Pix: The Coach at Dead Horse Hill.
Yes, another damned battlefield.
Paper presented and university travel funds [1] running out, The Coach and I packed our bags and headed out of the old confederate capital. Our next destination: Hagerstown, MD, to stay with The Coach’s college roommate and his wife. Their house – complete with a swimming pool – was going to be our ‘staging ground’ for trips into DC and NYC.
Mapquest – that notorious liar – told us that it would only take three hours to get from Richmond to Hagerstown. Since our friends wouldn’t be home from work until 6, 6:30 p.m., at best, we had lots of time to kill. Originally, we were going to check out some of the Confederate sites in Richmond, but a quick look at the NPS.gov website persuaded us to stop at the Fredericksburg & Spotsylvania National Military Park. This site, located halfway between the two capital cities, was billed as the bloodiest land in the United States:
Fredericksburg, Chancellorsville, Wilderness, and Spotsylvania–this is America’s battleground, where the Civil War roared to its bloody climax. No place more vividly reflects the War’s tragic cost in all its forms. A town bombarded and looted. Farms large and small ruined. Refugees by the thousands forced into the countryside. More than 85,000 men wounded; 15,000 killed–most in graves unknown.
Now, when I said “persuaded us” I really mean “persuaded me to be nice to The Coach and let him go to a battlefield or two.” I thought that we’d go see the movie at Fredericksburg, poke around the battlefield, then go see the movie at Chancellorsville and poke around that battlefield, then leave. Three hours at the max, you know.
Sadly, that was not the case.
We got to Fredericksburg and watched the film. That was okay. Then The Coach abandoned me (yet again) while he took a tour of the most important part of any visitor’s center: the john. Eventually, we made it outside where we walked along the Sunken Road and saw a house that had been shot up during the war. We yacked a little about how you never, ever give up the high ground – and how stupid it was to keep sending soldiers into an unwinnable battle. We also took a 45 minute drive around this battlefield, using the park map as a guide.
That doesn’t sound too, too bad, right?
It wasn’t until after we watched the film at the Chancellorsville visitor’s center that my three hour “in and out” plan hit the skids. Now, we already knew that we didn’t have enough time to see all four battlefields and I had already given up hope of seeing the grave of Stonewall Jackson’s amputated arm. But then we picked up the audio tour CD’s for two of the battlefields. I had thought that each one would be about an hour long (like the ones we had used in the past at other battlefields). Yeah, no. Each of the audio tours is at least three hours long. If you want to see the whole park, you’re going to need a couple of days.

What do you geek?
Not a three hour car tour through a battlefield
Self photo taken while abandoned in a battlefield museum
I guess I have a grown up version of ADHD because sitting in a car for three hours, driving around and looking at signs is just not my idea of a good time. Honestly, I believe that battlefields are better seen from bicycles and by foot – not by sitting on your hind end in a car. Plus, the Mustang’s passenger seat is not designed for people with short legs; after about two hours, my legs fall asleep and I need to get out for a walk [2].

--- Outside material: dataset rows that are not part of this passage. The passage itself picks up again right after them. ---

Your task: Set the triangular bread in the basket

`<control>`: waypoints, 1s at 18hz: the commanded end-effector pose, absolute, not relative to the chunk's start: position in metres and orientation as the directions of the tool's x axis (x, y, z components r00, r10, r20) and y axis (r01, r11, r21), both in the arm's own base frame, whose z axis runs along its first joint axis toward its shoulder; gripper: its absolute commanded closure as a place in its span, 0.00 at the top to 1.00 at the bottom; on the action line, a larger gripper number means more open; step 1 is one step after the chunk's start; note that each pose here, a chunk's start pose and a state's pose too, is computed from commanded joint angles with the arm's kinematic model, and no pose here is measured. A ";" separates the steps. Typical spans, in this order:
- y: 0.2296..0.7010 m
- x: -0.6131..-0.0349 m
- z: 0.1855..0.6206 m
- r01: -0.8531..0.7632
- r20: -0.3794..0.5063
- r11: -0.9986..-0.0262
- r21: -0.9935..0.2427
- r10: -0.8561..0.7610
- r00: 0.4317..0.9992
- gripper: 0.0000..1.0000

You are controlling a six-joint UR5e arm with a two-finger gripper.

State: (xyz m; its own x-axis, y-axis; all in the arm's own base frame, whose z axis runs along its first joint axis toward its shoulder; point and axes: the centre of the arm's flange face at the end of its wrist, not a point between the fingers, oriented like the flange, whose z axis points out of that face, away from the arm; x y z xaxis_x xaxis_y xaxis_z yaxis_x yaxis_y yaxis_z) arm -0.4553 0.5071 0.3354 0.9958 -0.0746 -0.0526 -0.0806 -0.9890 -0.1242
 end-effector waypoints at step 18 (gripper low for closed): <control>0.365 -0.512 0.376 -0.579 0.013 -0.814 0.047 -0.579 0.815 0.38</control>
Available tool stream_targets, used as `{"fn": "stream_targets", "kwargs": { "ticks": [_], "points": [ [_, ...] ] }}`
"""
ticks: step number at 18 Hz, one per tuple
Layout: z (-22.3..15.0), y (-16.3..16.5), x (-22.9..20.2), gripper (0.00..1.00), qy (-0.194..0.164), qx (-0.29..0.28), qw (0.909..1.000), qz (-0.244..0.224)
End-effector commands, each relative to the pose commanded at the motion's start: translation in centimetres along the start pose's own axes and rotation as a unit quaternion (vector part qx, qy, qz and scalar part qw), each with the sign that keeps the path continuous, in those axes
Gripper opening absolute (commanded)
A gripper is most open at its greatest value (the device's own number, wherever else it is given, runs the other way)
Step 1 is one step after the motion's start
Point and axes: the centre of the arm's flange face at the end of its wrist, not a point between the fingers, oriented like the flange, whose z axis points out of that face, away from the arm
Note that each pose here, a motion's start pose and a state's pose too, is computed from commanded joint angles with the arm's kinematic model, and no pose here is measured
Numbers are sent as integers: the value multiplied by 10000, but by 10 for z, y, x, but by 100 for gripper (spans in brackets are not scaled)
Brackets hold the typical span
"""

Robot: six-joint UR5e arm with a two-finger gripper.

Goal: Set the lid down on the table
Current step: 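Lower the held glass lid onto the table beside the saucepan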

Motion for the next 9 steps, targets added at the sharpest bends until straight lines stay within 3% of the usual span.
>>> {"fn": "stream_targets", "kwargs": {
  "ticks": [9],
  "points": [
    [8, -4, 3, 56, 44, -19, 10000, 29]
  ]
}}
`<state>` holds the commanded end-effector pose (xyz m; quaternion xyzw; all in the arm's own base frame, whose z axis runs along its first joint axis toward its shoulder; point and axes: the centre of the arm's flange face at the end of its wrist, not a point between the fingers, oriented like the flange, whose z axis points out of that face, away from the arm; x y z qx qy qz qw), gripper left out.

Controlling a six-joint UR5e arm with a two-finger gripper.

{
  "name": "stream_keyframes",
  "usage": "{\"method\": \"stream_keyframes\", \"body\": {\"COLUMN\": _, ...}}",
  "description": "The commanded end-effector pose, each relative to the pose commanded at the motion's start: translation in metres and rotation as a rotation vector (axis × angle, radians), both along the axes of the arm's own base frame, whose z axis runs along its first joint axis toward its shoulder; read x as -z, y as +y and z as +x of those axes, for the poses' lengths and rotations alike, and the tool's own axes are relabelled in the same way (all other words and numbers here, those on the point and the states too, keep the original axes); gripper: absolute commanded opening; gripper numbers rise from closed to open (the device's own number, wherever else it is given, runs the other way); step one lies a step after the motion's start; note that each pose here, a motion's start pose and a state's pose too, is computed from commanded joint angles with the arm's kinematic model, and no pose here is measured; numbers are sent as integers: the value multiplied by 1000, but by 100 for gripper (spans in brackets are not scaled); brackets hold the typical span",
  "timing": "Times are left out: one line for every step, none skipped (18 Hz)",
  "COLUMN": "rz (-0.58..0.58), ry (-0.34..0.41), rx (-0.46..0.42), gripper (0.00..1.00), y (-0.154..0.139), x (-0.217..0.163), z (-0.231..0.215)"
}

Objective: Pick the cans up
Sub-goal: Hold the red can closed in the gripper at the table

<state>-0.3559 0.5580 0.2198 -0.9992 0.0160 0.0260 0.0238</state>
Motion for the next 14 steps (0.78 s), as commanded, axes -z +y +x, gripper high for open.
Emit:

As for the roads in Chancellorsville? Yeah, some of those back roads were just not suited to my Mustang’s low profile. The Coach drove my car through a creek that crossed a road. If that wasn’t bad enough, he also took my car off-roading down a gravel road full of potholes. So, when they call this “America’s Battleground,” they weren’t kidding: The Coach got an earful about how the Mustang needed survive the trip (as well as the next four years).
Ah, the art of marital compromise, crushed by battlefields and a Friday night rush hour around D.C.